Tiba-tiba saja aku mengetik dua kata itu—
lalu mengirimkannya.

Untuk Randy.

Bukan Randy Pangalila. Bukan.
Hanya Randy biasa.
Mantan pacarku waktu SMA.

Pesannya singkat.
Hubungan kami pun tak kalah singkat.

Sejujurnya aku bahkan tidak ingat berapa lama kami berpacaran.
Apakah beberapa minggu?
Beberapa bulan?

Yang jelas, saat itu aku masih duduk di kelas satu SMA.

Di SMA Negeri 3 Demak, sekolah yang sampai sekarang masih kusebut sebagai salah satu tempat paling berkesan dalam hidupku.

Seperti kebanyakan orang yang selalu berkata, “masa SMA adalah masa paling indah,” aku pun merasakannya.

Di sana ada tawa.
Ada teman-teman yang terasa seperti keluarga.
Ada cerita-cerita konyol yang sampai sekarang masih bisa membuatku tersenyum saat mengingatnya.

Dan tentu saja… ada cinta.

Cinta yang orang-orang sering sebut sebagai cinta monyet.

Entah cintaku yang cinta monyet, atau cintanya yang cinta monyet.
Yang jelas satu hal yang aku tahu pasti: wajahku dan wajahnya sama sekali tidak mirip monyet.


Setelah pesan “PUTUS” itu kukirim, semuanya berubah.

Dia tidak pernah lagi membalas pesan-pesanku.

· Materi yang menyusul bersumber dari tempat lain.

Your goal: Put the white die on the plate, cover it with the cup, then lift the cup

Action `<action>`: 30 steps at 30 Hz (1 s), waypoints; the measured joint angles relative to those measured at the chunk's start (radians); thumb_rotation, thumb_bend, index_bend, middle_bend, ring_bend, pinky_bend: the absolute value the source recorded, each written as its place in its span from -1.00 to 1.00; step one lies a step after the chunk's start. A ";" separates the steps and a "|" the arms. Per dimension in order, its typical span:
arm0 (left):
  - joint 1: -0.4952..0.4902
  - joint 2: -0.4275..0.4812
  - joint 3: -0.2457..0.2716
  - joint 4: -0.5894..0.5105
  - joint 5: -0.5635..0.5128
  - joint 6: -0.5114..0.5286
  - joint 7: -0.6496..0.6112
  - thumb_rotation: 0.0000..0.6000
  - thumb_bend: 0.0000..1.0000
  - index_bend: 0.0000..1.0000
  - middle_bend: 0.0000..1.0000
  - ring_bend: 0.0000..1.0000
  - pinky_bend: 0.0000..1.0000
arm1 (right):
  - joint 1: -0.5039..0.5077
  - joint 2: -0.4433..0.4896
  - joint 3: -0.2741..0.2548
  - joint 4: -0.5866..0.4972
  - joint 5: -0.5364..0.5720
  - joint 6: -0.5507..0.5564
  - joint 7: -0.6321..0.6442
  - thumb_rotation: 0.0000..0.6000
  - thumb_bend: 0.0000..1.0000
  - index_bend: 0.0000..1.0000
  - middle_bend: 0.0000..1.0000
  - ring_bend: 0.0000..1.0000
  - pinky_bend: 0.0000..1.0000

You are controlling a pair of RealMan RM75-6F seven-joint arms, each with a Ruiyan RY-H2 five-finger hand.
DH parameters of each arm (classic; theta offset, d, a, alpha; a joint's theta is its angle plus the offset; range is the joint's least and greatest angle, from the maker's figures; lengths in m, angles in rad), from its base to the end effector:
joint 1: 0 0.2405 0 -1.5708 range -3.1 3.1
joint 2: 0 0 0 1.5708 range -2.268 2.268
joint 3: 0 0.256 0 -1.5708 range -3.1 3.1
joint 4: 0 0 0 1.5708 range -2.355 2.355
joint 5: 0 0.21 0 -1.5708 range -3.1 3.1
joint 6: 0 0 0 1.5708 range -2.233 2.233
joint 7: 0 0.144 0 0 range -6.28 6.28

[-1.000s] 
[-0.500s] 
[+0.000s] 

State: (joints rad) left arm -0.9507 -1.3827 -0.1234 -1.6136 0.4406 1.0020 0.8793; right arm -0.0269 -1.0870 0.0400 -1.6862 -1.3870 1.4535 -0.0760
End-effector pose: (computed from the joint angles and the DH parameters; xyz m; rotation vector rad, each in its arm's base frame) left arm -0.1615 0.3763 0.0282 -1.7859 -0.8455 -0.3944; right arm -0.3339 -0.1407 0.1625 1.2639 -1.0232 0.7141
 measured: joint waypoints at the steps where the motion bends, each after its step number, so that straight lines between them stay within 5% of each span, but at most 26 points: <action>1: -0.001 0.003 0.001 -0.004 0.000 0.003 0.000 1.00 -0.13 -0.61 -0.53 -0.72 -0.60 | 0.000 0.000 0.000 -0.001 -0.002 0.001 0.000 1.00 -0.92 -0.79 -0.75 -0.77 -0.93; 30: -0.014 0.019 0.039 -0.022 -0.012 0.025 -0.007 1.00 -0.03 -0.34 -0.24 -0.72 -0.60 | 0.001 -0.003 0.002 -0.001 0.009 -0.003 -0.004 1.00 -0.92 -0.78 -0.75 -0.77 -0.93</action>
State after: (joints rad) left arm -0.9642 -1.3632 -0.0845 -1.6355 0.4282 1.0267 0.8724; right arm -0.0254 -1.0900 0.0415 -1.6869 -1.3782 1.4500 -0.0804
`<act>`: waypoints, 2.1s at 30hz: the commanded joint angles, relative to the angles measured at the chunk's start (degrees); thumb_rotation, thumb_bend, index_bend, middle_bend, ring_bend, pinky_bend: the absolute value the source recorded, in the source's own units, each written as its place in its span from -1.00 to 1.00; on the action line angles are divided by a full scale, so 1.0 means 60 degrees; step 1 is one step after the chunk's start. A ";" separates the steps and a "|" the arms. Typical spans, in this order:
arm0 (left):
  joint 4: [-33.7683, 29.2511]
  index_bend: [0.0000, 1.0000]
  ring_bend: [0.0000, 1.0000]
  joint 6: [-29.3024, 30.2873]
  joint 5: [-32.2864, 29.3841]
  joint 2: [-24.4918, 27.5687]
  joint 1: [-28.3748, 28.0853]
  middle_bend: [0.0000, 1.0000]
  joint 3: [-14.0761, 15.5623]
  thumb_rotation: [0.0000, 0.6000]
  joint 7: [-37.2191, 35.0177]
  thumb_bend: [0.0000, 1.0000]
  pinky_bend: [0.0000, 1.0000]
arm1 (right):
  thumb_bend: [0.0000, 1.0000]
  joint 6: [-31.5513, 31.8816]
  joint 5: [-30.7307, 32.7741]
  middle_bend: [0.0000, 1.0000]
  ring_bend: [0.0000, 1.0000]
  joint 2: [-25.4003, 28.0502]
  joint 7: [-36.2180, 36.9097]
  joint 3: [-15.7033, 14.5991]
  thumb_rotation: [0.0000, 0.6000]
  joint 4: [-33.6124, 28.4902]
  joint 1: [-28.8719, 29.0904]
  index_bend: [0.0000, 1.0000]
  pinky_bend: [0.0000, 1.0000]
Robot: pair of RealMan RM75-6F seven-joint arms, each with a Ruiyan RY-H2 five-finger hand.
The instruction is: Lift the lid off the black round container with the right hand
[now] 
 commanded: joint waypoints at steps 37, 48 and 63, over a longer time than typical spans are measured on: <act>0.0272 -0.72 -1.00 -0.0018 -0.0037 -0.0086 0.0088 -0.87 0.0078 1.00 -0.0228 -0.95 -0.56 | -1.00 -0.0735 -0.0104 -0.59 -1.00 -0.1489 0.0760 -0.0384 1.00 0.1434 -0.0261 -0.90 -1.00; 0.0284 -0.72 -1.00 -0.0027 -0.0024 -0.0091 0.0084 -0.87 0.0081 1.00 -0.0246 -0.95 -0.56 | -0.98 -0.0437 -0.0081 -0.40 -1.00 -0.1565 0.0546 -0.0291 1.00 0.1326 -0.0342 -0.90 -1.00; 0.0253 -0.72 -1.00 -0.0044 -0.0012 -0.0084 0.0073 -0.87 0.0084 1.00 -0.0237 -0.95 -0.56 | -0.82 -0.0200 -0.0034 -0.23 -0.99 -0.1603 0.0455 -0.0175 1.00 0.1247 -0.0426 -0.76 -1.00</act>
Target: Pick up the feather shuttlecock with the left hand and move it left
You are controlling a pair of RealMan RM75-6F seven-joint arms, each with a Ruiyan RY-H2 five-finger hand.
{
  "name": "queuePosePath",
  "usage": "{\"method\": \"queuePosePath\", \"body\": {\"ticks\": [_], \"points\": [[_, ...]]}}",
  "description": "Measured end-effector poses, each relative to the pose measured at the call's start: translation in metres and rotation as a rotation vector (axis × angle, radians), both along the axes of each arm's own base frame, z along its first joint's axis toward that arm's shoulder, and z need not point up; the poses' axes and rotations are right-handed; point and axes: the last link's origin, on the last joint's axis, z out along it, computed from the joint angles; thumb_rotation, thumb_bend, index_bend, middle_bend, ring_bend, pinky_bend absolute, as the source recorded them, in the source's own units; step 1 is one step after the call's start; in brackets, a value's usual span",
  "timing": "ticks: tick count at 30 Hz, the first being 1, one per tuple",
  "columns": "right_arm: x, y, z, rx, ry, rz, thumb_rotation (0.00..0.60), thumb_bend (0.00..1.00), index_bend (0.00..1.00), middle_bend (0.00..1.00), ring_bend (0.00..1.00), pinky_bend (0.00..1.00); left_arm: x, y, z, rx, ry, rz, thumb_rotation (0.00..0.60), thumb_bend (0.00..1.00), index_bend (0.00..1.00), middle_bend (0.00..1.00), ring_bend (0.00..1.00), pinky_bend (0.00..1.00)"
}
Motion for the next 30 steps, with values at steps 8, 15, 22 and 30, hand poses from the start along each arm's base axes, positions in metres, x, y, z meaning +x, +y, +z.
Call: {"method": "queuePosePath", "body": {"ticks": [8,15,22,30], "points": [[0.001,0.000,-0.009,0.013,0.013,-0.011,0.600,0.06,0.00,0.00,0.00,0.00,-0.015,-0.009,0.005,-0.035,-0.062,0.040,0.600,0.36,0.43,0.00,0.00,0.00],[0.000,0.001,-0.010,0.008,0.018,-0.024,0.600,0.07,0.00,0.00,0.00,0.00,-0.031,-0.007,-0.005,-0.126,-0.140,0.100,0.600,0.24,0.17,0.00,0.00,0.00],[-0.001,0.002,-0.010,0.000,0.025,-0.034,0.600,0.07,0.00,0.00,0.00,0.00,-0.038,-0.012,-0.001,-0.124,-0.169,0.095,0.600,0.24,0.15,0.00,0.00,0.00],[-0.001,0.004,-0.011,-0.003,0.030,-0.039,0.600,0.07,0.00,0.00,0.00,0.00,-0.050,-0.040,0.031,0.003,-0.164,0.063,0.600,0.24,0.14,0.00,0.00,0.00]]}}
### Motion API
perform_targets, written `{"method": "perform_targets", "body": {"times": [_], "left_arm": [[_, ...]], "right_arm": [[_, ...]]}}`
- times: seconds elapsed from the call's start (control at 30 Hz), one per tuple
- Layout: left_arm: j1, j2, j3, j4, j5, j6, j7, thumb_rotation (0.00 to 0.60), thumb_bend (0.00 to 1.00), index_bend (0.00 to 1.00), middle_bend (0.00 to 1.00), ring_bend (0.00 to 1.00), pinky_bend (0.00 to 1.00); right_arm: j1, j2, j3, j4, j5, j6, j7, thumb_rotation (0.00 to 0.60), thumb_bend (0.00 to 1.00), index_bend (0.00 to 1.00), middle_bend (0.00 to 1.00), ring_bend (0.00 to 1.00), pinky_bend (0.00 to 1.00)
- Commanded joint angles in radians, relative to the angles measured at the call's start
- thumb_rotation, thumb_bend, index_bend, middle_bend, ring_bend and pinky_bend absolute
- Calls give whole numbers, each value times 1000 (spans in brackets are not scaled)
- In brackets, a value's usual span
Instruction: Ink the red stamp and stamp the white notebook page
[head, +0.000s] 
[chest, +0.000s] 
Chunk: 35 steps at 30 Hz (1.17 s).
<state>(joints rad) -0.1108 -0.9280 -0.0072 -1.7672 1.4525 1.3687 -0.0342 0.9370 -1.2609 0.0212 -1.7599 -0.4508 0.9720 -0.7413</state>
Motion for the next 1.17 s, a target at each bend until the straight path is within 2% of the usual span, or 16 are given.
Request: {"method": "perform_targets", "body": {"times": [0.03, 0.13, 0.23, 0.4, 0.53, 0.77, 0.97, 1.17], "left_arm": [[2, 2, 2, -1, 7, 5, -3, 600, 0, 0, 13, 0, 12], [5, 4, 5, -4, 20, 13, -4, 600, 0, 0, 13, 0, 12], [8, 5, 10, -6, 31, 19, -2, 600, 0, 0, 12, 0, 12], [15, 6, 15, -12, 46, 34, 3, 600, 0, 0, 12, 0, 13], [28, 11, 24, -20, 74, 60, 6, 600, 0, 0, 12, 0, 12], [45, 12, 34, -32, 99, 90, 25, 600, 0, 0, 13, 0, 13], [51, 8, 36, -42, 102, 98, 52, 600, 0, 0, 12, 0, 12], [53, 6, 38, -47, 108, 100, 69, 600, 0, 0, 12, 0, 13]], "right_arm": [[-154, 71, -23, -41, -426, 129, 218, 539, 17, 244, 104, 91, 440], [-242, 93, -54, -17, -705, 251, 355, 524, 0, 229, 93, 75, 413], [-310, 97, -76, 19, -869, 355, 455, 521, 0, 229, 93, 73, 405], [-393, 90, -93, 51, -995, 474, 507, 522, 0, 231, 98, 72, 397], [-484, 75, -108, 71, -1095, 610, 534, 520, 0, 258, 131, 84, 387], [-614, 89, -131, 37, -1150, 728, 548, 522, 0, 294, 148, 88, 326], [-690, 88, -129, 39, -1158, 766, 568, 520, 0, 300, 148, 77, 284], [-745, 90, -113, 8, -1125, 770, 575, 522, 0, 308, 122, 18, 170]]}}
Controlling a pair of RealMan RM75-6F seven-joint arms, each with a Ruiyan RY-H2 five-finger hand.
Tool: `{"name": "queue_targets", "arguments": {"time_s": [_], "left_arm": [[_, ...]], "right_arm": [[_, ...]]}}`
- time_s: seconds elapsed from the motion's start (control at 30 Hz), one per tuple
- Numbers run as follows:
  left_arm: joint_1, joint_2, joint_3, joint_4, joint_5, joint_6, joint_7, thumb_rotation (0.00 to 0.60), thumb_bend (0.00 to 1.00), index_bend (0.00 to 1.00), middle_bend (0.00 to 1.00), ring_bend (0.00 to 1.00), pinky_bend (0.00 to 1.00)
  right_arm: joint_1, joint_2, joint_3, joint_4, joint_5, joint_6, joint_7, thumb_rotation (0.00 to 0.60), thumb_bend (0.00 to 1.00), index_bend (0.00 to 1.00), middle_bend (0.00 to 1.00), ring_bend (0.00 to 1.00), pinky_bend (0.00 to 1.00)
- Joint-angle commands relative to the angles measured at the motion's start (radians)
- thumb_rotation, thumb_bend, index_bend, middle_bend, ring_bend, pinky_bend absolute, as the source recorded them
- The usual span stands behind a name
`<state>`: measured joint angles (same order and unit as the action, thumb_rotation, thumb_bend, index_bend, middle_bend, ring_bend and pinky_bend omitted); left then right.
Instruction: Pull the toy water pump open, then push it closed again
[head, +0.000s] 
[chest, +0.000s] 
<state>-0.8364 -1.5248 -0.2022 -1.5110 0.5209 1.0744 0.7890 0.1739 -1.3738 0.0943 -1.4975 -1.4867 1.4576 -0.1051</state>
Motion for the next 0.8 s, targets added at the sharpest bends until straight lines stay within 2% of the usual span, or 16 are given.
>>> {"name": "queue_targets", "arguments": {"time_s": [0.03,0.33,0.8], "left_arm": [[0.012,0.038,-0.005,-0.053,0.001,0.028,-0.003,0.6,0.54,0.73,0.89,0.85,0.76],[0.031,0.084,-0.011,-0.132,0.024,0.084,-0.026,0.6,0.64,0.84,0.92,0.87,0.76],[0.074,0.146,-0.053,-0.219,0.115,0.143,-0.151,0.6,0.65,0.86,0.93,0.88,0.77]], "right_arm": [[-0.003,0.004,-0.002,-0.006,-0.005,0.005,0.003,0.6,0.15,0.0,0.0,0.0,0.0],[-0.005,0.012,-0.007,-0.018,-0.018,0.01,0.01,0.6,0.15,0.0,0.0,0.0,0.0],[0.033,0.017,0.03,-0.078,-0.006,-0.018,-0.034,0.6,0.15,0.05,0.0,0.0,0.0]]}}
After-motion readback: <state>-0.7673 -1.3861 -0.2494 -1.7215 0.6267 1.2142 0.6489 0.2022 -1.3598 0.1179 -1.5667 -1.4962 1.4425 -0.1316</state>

Bahkan ketika dia berjalan melewati depan kelasku, sapaku tak lagi mendapat jawaban.

Sejak saat itu…
kami berhenti berbicara.

Benar-benar berhenti.

Waktu berjalan cepat.

Tanpa terasa kami sampai di kelas tiga SMA.
Dan entah bagaimana, takdir mempertemukan kami lagi di kelas yang sama.

XII.IS.4.

Satu kelas.
Satu ruangan.
Hampir setiap hari bertemu.

Tapi tidak pernah benar-benar bertemu.

Kami seperti dua orang asing yang kebetulan berada di tempat yang sama.
Tak ada sapaan.
Tak ada percakapan.
Tak ada apa-apa.

Hanya diam.

Tahun-tahun berlalu.

Sekarang kejadian itu sudah terasa sangat lama.
Namun anehnya, jarak di antara kami masih tetap sama.

Bahkan saat reuni kelas.

Orang-orang saling tertawa, berpelukan, berjabat tangan, bernostalgia tentang masa SMA.

Aku melihatnya di sana.

Dan kami tetap… tidak saling menyapa.

Untuk sekadar berjabat tangan pun tidak.

Sebenarnya aku ingin memulai.

Ingin berkata, “Hai.”
Atau mungkin hanya tersenyum saja.

Tapi bayangan dicuekin di depan banyak orang rasanya terlalu memalukan.

Jadi aku memilih diam.

Pernah suatu hari aku iseng mencari namanya di media sosial.
Aku menemukan akunnya.

Dengan sedikit ragu, aku mengirim permintaan pertemanan.

Aku menunggu.

Sehari.
Dua hari.
Seminggu.

Tidak ada respon.

Permintaan itu tetap menggantung…
tanpa pernah diterima.

Sejak saat itu aku mulai mengerti sesuatu.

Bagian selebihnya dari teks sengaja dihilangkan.